The ability to search is also nice.

------
ludwigvan
This led me to the already mentioned APUE book, written by Stevens. I was
saddened by his loss at a yound age of 48.
[http://www.salon.com/technology/feature/2000/09/01/rich_stev...](http://www.salon.com/technology/feature/2000/09/01/rich_stevens)

That article led me to this:

[http://www.salon.com/technology/feature/1999/11/30/lions/ind...](http://www.salon.com/technology/feature/1999/11/30/lions/index.html)
which is another fantastic read.

You can read about Lions' efforts here: Lions' Commentary on UNIX 6th Edition,
with Source Code
[http://en.wikipedia.org/wiki/Lions_Commentary_on_UNIX_6th_Ed...](http://en.wikipedia.org/wiki/Lions_Commentary_on_UNIX_6th_Edition,_with_Source_Code)

<http://tinyurl.com/2k9rwr> (If the link above doesn't work)

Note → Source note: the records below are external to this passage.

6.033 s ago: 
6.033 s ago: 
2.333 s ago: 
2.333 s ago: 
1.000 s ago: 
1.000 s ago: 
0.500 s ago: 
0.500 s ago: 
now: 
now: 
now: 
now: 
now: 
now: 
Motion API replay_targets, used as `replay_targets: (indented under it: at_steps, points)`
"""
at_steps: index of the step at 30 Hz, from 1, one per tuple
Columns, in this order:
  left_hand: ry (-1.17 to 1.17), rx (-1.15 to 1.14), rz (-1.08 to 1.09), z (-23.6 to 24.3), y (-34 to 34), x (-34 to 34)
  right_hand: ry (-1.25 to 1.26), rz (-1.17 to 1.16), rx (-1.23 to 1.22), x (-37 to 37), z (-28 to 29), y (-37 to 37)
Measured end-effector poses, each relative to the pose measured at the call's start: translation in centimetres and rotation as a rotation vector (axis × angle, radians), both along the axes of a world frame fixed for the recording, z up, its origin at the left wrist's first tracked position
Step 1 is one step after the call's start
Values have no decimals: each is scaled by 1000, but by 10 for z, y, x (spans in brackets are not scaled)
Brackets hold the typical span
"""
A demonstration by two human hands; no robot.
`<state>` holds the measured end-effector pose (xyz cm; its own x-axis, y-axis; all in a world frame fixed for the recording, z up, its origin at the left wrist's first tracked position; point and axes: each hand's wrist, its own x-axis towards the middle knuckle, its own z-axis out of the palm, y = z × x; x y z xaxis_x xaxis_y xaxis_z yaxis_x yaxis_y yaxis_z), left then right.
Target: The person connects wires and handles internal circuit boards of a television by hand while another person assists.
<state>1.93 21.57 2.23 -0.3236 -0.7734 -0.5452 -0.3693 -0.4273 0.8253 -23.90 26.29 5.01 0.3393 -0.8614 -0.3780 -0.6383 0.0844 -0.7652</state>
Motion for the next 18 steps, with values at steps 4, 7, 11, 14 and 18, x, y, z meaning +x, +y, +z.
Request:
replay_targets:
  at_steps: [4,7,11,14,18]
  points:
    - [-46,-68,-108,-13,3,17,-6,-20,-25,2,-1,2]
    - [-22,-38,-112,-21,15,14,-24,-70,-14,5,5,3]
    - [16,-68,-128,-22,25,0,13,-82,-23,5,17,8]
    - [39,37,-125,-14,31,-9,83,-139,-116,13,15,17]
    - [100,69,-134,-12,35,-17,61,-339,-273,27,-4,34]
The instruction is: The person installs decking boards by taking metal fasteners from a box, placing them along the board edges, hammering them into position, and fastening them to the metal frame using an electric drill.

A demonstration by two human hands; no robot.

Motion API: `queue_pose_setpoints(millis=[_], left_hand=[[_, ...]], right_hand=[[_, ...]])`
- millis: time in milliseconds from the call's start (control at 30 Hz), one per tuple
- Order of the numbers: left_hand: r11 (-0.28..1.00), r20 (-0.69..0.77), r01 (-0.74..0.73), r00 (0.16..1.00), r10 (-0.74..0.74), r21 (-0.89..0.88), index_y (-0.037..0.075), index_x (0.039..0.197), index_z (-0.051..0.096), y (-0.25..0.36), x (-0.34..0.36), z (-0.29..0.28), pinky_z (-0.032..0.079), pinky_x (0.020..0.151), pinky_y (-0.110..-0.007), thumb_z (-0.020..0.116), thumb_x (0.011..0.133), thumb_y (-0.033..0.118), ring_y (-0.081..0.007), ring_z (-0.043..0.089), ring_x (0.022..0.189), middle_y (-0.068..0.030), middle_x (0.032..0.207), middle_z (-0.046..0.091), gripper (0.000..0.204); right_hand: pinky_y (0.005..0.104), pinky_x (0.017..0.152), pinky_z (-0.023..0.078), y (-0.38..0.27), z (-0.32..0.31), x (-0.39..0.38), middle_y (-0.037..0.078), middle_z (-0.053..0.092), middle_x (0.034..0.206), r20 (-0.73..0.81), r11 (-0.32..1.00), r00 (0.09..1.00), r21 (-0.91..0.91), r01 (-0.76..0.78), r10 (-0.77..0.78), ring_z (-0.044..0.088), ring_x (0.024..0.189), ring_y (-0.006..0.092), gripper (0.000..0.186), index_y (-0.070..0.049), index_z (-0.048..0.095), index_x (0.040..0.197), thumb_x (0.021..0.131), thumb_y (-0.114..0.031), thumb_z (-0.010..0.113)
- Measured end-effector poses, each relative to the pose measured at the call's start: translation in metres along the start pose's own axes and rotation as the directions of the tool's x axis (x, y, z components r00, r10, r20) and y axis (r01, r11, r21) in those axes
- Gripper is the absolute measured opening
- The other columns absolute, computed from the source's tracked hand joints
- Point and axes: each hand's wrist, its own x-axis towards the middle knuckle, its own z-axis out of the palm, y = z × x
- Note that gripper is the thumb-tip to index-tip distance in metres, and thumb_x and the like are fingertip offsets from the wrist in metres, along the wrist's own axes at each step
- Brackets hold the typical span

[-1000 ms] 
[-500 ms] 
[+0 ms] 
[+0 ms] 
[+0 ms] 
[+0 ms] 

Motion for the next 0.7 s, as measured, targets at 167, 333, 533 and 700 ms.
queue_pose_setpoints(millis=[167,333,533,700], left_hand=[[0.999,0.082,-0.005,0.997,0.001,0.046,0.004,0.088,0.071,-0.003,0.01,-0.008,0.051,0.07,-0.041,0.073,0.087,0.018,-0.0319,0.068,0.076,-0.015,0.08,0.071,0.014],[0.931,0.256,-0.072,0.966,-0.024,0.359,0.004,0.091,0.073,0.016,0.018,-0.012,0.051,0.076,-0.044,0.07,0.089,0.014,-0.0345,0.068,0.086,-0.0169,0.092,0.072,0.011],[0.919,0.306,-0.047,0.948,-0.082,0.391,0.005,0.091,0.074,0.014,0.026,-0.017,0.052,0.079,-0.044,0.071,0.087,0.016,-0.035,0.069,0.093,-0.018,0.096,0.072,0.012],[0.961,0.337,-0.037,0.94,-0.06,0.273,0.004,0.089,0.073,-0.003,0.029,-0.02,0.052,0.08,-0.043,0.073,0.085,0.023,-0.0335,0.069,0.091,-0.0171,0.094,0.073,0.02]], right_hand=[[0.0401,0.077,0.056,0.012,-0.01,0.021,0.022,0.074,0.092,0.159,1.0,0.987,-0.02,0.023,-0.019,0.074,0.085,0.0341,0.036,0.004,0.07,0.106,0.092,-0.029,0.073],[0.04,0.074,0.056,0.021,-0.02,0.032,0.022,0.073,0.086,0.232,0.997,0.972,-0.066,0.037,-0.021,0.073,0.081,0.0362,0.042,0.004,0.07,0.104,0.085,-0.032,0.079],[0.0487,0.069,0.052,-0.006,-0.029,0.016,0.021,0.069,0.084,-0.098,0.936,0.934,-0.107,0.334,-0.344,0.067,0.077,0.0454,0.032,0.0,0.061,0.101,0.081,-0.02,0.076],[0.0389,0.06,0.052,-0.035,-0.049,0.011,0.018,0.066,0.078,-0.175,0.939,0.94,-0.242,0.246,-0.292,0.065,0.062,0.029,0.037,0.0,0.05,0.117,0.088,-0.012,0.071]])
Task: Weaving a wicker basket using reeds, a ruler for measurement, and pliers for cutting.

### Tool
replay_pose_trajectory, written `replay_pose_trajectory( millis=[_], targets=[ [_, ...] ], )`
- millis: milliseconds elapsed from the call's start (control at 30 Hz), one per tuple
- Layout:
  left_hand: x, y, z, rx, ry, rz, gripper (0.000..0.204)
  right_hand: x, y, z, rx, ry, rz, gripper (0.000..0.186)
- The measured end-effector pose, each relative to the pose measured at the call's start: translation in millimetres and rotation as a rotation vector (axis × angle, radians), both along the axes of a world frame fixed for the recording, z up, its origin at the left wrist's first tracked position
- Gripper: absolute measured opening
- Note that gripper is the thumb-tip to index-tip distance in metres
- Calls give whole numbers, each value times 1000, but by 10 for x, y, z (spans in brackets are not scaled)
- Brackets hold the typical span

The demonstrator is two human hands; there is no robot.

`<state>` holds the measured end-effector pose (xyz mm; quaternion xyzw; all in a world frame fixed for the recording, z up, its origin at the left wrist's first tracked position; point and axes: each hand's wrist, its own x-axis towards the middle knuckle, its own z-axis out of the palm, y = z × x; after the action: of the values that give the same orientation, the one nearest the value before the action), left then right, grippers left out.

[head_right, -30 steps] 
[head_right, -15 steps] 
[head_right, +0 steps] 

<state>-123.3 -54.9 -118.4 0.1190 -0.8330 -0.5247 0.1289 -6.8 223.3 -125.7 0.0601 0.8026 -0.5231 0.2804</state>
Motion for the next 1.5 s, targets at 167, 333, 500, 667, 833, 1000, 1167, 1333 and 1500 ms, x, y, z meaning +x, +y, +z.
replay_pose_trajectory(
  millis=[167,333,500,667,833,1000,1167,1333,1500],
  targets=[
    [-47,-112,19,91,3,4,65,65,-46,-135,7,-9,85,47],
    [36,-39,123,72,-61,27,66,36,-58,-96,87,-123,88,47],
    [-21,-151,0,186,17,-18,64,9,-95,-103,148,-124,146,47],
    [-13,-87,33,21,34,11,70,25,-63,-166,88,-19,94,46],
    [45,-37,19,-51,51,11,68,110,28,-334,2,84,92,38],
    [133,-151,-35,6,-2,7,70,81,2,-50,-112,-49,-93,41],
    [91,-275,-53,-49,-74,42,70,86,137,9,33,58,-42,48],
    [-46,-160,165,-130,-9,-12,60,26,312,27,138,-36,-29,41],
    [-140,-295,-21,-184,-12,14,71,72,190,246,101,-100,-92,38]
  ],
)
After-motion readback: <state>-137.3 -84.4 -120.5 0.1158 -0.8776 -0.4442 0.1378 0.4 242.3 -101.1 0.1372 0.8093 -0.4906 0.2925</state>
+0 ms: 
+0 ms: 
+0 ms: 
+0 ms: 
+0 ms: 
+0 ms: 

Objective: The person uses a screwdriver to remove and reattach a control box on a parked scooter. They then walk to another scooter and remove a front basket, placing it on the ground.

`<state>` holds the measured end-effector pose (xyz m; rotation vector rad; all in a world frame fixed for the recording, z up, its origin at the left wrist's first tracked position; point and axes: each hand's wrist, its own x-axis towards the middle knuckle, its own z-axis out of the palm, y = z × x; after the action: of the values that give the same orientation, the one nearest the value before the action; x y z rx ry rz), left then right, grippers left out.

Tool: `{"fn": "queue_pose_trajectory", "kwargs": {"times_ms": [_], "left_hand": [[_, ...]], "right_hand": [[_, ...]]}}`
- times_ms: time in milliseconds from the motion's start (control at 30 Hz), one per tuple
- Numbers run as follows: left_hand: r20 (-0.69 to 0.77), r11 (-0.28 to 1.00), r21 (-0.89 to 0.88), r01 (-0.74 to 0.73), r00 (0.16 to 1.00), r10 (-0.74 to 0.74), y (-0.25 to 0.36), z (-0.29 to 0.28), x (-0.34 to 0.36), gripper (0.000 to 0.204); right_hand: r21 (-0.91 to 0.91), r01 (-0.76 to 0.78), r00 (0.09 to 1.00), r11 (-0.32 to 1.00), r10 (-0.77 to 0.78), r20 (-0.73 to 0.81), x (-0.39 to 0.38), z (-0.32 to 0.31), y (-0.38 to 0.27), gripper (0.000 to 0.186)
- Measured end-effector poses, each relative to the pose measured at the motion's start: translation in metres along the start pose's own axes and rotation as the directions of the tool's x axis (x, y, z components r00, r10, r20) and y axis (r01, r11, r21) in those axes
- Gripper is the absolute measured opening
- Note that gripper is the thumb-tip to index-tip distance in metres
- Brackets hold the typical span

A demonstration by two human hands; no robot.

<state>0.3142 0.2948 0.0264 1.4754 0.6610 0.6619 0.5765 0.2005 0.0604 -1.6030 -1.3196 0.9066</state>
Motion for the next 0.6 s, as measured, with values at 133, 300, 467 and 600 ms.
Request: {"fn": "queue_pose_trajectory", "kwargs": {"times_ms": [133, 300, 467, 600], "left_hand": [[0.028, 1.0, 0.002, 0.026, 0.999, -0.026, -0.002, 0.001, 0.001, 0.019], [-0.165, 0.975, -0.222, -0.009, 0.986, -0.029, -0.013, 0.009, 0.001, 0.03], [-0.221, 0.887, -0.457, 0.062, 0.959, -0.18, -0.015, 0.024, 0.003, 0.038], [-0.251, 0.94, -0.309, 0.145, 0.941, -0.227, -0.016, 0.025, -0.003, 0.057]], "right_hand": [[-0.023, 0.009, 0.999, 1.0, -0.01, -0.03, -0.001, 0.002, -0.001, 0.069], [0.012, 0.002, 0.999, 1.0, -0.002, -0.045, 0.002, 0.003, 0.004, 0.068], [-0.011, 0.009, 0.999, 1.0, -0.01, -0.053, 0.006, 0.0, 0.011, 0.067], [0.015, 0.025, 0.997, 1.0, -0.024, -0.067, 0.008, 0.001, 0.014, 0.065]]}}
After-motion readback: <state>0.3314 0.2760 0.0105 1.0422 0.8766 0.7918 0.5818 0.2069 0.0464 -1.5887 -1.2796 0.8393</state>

The commentary is available as a PDF file here:
<http://www.lemis.com/grog/Documentation/Lions/book.pdf>

------
meinhimmel
The sample chapters look great, and given the creator I'm sure the book is
amazing. Unfortunately, I don't have $60 to spend right now on it. I'm saving
the link though for when I do.

------
HenryR
We have a copy at the office. It's fantastic at first glance - beautifully
produced, well laid out, clearly written and sensibly organised.

------
silentbicycle
How does this compare to _Advanced Programming in the UNIX Environment, 2nd
ed._ by Stevens? (Aside from being specific to Linux)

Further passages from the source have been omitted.